Mantle cell lymphoma
In study LYM-3002 in which VELCADE was administered with rituximab, cyclophosphamide, doxorubicin, and prednisone (R-CAP), the incidence of peripheral neuropathy in the combination regimens is presented in the table below:
Table 10: Incidence of peripheral neuropathy in study LYM-3002 by toxicity and treatment
discontinuation due to peripheral neuropathy
| VcR-CAP (N=240) | R-CHOP (N=242) | |
| Incidence of PN (%) All GradePN | 30 | 29 |
| > Grade 2 PN | 18 | 9 |
| > Grade 3 PN | 8 | 4 |
| Discontinuation due to PN (%) | 2 | < 1 |
VcR-CAP=VELCADE, rituximab, cyclophosphamide, doxorubicin, and prednisone; R-CHOP= rituximab, cyclophosphamide, doxorubicin, vincristine, and prednisone; PN=peripheral neuropathy
Peripheral neuropathy included the preferred terms: peripheral sensory neuropathy, neuropathy peripheral, peripheral motor neuropathy, and peripheral sensorimotor neuropathy
Elderly MCL patients
42.9% and 10.4% of patients in the VcR-CAP arm were in the range 65–74 years and > 75 years of age, respectively. Although in patients aged > 75 years, both VcR-CAP and R-CHOP were less tolerated, the serious adverse event rate in the VcR-CAP groups was 68%, compared to 42% in the R-CHOP group.

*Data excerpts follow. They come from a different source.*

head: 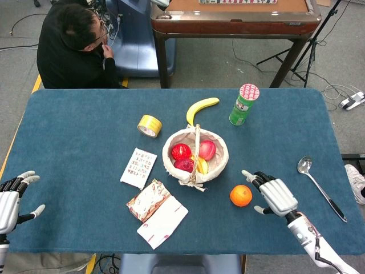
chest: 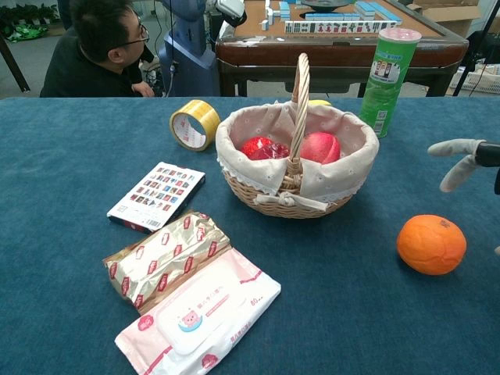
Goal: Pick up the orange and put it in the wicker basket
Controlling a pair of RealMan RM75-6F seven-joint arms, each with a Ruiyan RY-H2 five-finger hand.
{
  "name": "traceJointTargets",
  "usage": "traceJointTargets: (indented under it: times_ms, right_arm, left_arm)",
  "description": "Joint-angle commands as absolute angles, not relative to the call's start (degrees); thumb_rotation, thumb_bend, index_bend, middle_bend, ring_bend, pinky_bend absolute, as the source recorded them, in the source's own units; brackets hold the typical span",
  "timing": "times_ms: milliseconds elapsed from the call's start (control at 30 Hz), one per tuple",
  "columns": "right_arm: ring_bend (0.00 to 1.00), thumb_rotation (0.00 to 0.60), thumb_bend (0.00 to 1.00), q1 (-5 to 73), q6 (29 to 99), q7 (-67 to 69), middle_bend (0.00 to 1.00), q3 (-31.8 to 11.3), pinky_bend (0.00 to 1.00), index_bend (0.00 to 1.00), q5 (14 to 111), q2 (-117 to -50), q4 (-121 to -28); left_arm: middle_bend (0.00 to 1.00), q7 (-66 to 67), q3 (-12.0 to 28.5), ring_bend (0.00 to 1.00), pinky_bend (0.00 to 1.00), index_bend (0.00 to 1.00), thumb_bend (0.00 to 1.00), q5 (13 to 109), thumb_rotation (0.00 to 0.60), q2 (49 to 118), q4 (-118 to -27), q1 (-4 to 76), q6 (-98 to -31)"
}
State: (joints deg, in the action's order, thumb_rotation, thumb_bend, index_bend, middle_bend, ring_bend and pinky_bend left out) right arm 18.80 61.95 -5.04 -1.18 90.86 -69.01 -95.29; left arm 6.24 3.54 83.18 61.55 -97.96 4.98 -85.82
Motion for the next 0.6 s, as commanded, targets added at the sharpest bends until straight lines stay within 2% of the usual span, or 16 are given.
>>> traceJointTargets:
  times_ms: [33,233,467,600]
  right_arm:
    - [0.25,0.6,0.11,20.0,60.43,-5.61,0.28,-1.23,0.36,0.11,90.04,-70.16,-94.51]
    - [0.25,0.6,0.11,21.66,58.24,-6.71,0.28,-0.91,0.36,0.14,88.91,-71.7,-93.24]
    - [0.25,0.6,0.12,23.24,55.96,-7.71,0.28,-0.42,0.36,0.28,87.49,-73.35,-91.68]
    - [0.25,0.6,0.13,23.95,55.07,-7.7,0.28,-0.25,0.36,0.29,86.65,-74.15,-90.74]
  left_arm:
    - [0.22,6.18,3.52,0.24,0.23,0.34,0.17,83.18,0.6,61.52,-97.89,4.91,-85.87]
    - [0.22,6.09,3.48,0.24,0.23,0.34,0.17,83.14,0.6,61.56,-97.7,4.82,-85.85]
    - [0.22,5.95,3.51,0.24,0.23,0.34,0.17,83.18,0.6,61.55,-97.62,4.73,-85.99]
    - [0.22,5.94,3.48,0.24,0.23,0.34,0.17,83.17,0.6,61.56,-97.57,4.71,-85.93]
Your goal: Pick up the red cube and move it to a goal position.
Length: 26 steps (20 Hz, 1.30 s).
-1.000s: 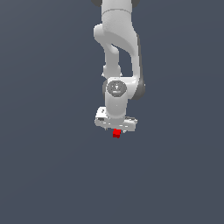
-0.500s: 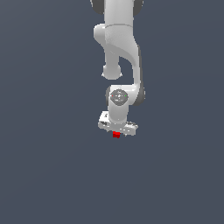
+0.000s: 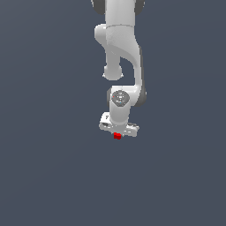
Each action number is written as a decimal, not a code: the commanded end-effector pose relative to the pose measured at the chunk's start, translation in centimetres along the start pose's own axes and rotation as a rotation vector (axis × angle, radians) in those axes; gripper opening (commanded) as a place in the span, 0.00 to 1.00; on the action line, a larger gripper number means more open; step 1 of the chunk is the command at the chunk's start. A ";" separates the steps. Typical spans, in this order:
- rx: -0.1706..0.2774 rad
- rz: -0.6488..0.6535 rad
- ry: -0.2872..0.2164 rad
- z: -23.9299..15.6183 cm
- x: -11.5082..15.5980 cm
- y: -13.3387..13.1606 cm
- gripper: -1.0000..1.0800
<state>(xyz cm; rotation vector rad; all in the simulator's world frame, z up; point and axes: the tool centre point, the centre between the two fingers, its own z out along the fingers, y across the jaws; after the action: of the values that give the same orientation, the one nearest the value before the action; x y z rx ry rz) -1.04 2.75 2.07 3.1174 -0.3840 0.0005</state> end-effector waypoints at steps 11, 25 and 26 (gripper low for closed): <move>0.000 0.000 0.000 -2.6 -0.2 0.5 0.00; 0.001 0.001 0.000 -15.4 -0.9 3.3 0.00; 0.001 0.001 0.000 -16.6 -0.9 3.5 0.00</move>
<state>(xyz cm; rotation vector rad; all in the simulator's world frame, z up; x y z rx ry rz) -2.59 -0.06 16.82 3.1180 -0.3854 -0.0013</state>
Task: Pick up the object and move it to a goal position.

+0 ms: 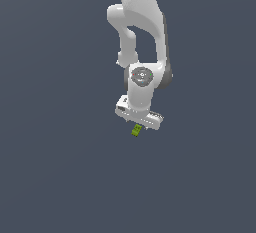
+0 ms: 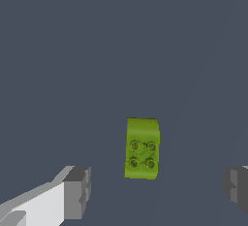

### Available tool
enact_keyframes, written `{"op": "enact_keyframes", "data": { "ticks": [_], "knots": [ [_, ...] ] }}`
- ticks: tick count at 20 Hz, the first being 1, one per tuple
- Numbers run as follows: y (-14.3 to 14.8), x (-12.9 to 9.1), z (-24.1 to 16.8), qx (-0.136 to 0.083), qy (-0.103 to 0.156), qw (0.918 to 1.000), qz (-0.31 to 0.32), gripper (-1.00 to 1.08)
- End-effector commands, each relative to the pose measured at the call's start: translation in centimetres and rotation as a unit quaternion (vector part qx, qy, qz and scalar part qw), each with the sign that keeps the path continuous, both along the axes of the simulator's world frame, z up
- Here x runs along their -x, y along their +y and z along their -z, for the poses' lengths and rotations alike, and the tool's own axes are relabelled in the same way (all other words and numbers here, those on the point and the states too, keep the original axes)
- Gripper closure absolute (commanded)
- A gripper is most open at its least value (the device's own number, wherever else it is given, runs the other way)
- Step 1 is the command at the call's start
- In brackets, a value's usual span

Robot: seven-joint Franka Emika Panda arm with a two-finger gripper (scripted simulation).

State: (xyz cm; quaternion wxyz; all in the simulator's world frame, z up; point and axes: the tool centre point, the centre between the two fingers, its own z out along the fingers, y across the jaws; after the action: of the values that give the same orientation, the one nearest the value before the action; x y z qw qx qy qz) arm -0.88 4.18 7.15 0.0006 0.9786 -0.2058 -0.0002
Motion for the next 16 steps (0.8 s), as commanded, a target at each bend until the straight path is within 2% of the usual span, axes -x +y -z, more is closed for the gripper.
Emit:
{"op": "enact_keyframes", "data": {
  "ticks": [1,10,16],
  "knots": [
    [0.2,0.1,0.5,0.000,0.000,0.9999,0.014,-0.92],
    [0.3,0.2,1.0,-0.001,0.000,0.9997,0.024,-0.92],
    [0.3,0.3,3.0,-0.001,0.000,0.9997,0.025,-0.92]
  ]
}}
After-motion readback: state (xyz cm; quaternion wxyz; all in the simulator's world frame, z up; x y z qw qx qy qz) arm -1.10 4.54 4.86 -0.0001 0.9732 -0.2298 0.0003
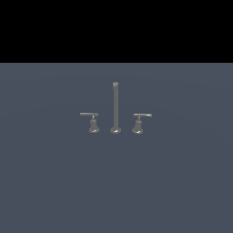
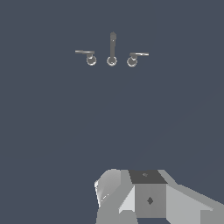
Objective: Turn on the faucet by rotating a designated handle.
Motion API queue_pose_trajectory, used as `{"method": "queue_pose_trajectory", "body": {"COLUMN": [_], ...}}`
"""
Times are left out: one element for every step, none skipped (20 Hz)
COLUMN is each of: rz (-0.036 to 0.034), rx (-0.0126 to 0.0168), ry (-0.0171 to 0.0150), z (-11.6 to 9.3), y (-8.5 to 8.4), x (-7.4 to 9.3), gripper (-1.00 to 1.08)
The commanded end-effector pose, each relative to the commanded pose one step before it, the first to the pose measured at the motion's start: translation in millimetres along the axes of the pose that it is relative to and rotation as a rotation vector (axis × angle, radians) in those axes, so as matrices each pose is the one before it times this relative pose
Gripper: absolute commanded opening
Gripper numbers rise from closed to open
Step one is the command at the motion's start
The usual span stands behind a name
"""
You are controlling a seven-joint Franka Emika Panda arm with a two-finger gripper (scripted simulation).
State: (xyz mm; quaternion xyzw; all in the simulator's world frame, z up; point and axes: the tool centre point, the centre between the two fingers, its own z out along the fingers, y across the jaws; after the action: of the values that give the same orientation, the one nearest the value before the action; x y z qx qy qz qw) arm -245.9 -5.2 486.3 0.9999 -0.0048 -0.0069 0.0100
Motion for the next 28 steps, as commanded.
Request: {"method": "queue_pose_trajectory", "body": {"rz": [0.0,0.00069,0.00169,0.00309,0.00426,0.00548,0.00669,0.00793,0.00918,0.0104,0.01163,0.01291,0.01416,0.01544,0.01672,0.018,0.0193,0.02058,0.02176,0.02286,0.02387,0.02477,0.02507,0.02512,0.02517,0.02521,0.02524,0.02526], "rx": [0.0,0.0,0.00004,0.00008,0.0001,0.00013,0.00016,0.00019,0.00023,0.00026,0.00029,0.00032,0.00035,0.00038,0.00042,0.00045,0.00048,0.00052,0.00055,0.00058,0.00061,0.00064,0.00065,0.00066,0.00066,0.00067,0.00067,0.00067], "ry": [0.0,0.0,-0.00001,-0.00002,-0.00003,-0.00003,-0.00004,-0.00005,-0.00005,-0.00006,-0.00007,-0.00008,-0.00008,-0.00009,-0.0001,-0.0001,-0.00011,-0.00011,-0.00012,-0.00013,-0.00013,-0.00014,-0.00014,-0.00014,-0.00014,-0.00014,-0.00014,-0.00014], "z": [0.0,0.15,0.46,0.76,1.07,1.38,1.69,1.99,2.3,2.62,2.93,3.25,3.57,3.89,4.21,4.54,4.86,5.19,5.49,5.77,6.02,6.26,6.33,6.35,6.36,6.37,6.38,6.39], "y": [0.01,-0.05,-0.24,-0.32,-0.46,-0.59,-0.73,-0.86,-0.99,-1.13,-1.27,-1.4,-1.54,-1.67,-1.81,-1.95,-2.09,-2.23,-2.37,-2.48,-2.59,-2.7,-2.73,-2.74,-2.75,-2.76,-2.76,-2.77], "x": [0.0,0.12,0.37,0.62,0.86,1.11,1.36,1.61,1.87,2.12,2.38,2.64,2.9,3.17,3.44,3.71,3.98,4.26,4.51,4.75,4.97,5.17,5.25,5.27,5.29,5.31,5.33,5.35], "gripper": [-1.0,-1.0,-1.0,-1.0,-1.0,-1.0,-1.0,-1.0,-1.0,-1.0,-1.0,-1.0,-1.0,-1.0,-1.0,-1.0,-1.0,-1.0,-1.0,-1.0,-1.0,-1.0,-1.0,-1.0,-1.0,-1.0,-1.0,-1.0]}}
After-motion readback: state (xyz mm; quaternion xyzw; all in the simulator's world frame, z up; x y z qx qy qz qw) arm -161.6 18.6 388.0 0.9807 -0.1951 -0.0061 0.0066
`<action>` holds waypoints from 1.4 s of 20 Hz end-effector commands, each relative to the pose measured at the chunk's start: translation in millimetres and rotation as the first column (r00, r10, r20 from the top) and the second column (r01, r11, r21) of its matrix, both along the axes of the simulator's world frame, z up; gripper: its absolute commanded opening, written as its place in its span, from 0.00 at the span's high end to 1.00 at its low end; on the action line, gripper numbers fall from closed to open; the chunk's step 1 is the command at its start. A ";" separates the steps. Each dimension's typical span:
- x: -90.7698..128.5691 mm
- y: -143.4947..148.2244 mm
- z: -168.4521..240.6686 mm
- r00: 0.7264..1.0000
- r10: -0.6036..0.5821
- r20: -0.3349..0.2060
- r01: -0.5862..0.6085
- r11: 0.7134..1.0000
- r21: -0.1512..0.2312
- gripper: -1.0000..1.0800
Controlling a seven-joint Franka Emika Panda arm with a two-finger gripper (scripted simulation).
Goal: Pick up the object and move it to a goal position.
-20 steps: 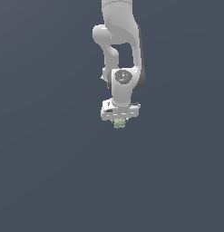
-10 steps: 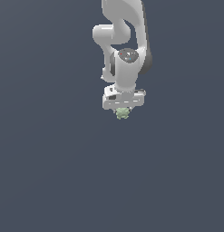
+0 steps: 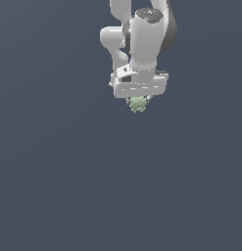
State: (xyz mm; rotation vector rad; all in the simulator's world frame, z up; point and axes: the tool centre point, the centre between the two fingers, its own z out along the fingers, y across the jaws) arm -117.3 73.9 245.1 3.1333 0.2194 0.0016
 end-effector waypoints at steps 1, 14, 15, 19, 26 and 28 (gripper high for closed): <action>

Retreatment of patients with relapsed multiple myeloma
In a study in which VELCADE retreatment was administered in 130 patients with relapsed multiple myeloma, who previously had at least partial response on a VELCADE-containing regimen, the most common all-grade adverse events occurring in at least 25% of patients were thrombocytopenia (55%), neuropathy (40%), anaemia (37%), diarrhoea (35%), and constipation (28%). All grade peripheral neuropathy and grade > 3 peripheral neuropathy were observed in 40% and 8.5% of patients, respectively.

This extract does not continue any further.